Fajar, sambil merentangkan kakinya di rerumputan di samping mereka, menimpali sambil terkekeh, "Dan sebagian dari kita lebih kompetitif dalam hal ini dibandingkan yang lain."
"Persaingan mendorong kami untuk unggul," jawab Aditya, terlibat dalam olok-olok ramah yang sudah akrab sepanjang hari.
Benar, Fajar mengangguk. "Tetapi ini juga tentang perjalanannya, bukan? Jalan yang kita pilih, orang-orang yang kita temui."
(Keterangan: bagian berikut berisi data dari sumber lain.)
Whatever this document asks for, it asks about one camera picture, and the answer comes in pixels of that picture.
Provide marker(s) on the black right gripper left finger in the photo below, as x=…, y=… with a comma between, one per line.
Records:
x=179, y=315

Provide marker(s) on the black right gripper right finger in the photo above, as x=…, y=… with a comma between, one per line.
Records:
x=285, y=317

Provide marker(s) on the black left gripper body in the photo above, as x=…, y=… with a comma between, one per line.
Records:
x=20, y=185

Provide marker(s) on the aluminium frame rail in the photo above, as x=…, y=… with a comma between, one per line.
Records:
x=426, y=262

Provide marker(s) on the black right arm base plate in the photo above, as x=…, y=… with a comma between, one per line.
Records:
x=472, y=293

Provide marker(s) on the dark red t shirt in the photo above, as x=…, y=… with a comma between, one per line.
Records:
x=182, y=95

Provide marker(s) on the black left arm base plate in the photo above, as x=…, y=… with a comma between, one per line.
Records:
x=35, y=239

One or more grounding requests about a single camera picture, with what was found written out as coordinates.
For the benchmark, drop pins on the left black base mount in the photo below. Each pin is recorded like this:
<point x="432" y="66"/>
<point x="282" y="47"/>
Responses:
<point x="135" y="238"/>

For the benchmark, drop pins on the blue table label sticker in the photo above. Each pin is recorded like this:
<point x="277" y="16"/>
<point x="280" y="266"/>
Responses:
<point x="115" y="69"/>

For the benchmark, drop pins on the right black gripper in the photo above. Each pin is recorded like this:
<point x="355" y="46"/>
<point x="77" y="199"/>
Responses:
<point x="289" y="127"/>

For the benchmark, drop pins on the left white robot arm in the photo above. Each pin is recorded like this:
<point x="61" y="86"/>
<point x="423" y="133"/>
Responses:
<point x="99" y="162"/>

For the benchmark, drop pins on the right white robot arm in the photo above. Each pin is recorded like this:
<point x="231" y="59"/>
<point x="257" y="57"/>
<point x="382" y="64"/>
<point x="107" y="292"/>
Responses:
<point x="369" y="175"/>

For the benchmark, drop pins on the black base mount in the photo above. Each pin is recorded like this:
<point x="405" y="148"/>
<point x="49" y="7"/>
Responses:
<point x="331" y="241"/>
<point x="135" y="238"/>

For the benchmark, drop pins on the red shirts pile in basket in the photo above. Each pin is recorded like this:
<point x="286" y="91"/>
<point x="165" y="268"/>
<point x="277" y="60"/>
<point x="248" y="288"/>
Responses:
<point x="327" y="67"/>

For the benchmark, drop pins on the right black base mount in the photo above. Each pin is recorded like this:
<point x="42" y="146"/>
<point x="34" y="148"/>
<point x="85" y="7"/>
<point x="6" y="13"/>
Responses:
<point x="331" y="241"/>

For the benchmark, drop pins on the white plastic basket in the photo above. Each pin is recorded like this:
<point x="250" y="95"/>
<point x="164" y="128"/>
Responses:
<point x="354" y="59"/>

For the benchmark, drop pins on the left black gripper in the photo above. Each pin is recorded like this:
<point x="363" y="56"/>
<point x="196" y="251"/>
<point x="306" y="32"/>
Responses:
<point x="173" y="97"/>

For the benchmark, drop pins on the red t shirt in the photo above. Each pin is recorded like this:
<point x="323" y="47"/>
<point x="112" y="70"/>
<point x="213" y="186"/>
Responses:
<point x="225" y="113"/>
"Seperti hari ini," sela Agnes, tatapannya terhubung dengan kedua pria itu. "Siapa yang tahu kita akan berakhir di sini, berbagi mimpi tentang keju dan zaitun?"
"Ngomong-ngomong soal mimpi," Aditya memulai, merasakan gelombang kepercayaan diri, "Aku selalu ingin membuka kedai kopiku sendiri. Tempat yang lebih dari sekadar espresso dan latte---"
"Surga bagi indera," Agnes menyelesaikan kalimatnya, semangatnya menyulut percikan di dada Aditya.
"Tepat sekali," dia tersenyum, merasa diperhatikan. "Ruang di mana setiap cangkir menceritakan sebuah kisah."
"Hitung aku untuk pembukaannya," kata Fajar sambil mengangkat gelas imajiner. "Untuk usaha baru!"
"Untuk persahabatan," tambah Agnes, suaranya sungguh-sungguh.
"Dan hari-hari tak terduga yang mengubah segalanya," pungkas Aditya, ketiganya mendentingkan botol air sambil bersulang.